• Exercise:
Count up the lines below containing the word "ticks", and give the result with no other words.

★ ★ ★ ★ ★

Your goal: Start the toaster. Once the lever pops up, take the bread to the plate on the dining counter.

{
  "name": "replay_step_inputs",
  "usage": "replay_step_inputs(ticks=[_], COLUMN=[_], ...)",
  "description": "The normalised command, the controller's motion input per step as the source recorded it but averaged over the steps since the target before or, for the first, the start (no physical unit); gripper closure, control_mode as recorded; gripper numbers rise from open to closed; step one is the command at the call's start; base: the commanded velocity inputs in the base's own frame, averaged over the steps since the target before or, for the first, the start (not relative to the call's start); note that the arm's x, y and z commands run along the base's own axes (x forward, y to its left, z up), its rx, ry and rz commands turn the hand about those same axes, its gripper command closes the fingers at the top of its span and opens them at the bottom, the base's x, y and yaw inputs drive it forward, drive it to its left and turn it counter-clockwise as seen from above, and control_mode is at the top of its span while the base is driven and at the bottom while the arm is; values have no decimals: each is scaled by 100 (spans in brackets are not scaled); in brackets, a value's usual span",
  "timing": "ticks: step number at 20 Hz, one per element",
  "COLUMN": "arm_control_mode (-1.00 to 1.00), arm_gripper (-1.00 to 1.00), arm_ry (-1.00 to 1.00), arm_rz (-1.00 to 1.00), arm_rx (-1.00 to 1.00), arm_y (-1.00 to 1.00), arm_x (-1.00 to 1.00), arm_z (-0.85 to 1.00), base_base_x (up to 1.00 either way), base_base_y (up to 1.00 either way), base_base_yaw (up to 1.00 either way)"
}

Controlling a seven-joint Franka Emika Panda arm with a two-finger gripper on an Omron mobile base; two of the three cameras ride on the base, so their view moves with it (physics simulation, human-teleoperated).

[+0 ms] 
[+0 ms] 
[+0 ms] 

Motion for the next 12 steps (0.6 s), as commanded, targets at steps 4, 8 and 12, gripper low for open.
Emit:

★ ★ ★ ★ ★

• Task answer:
2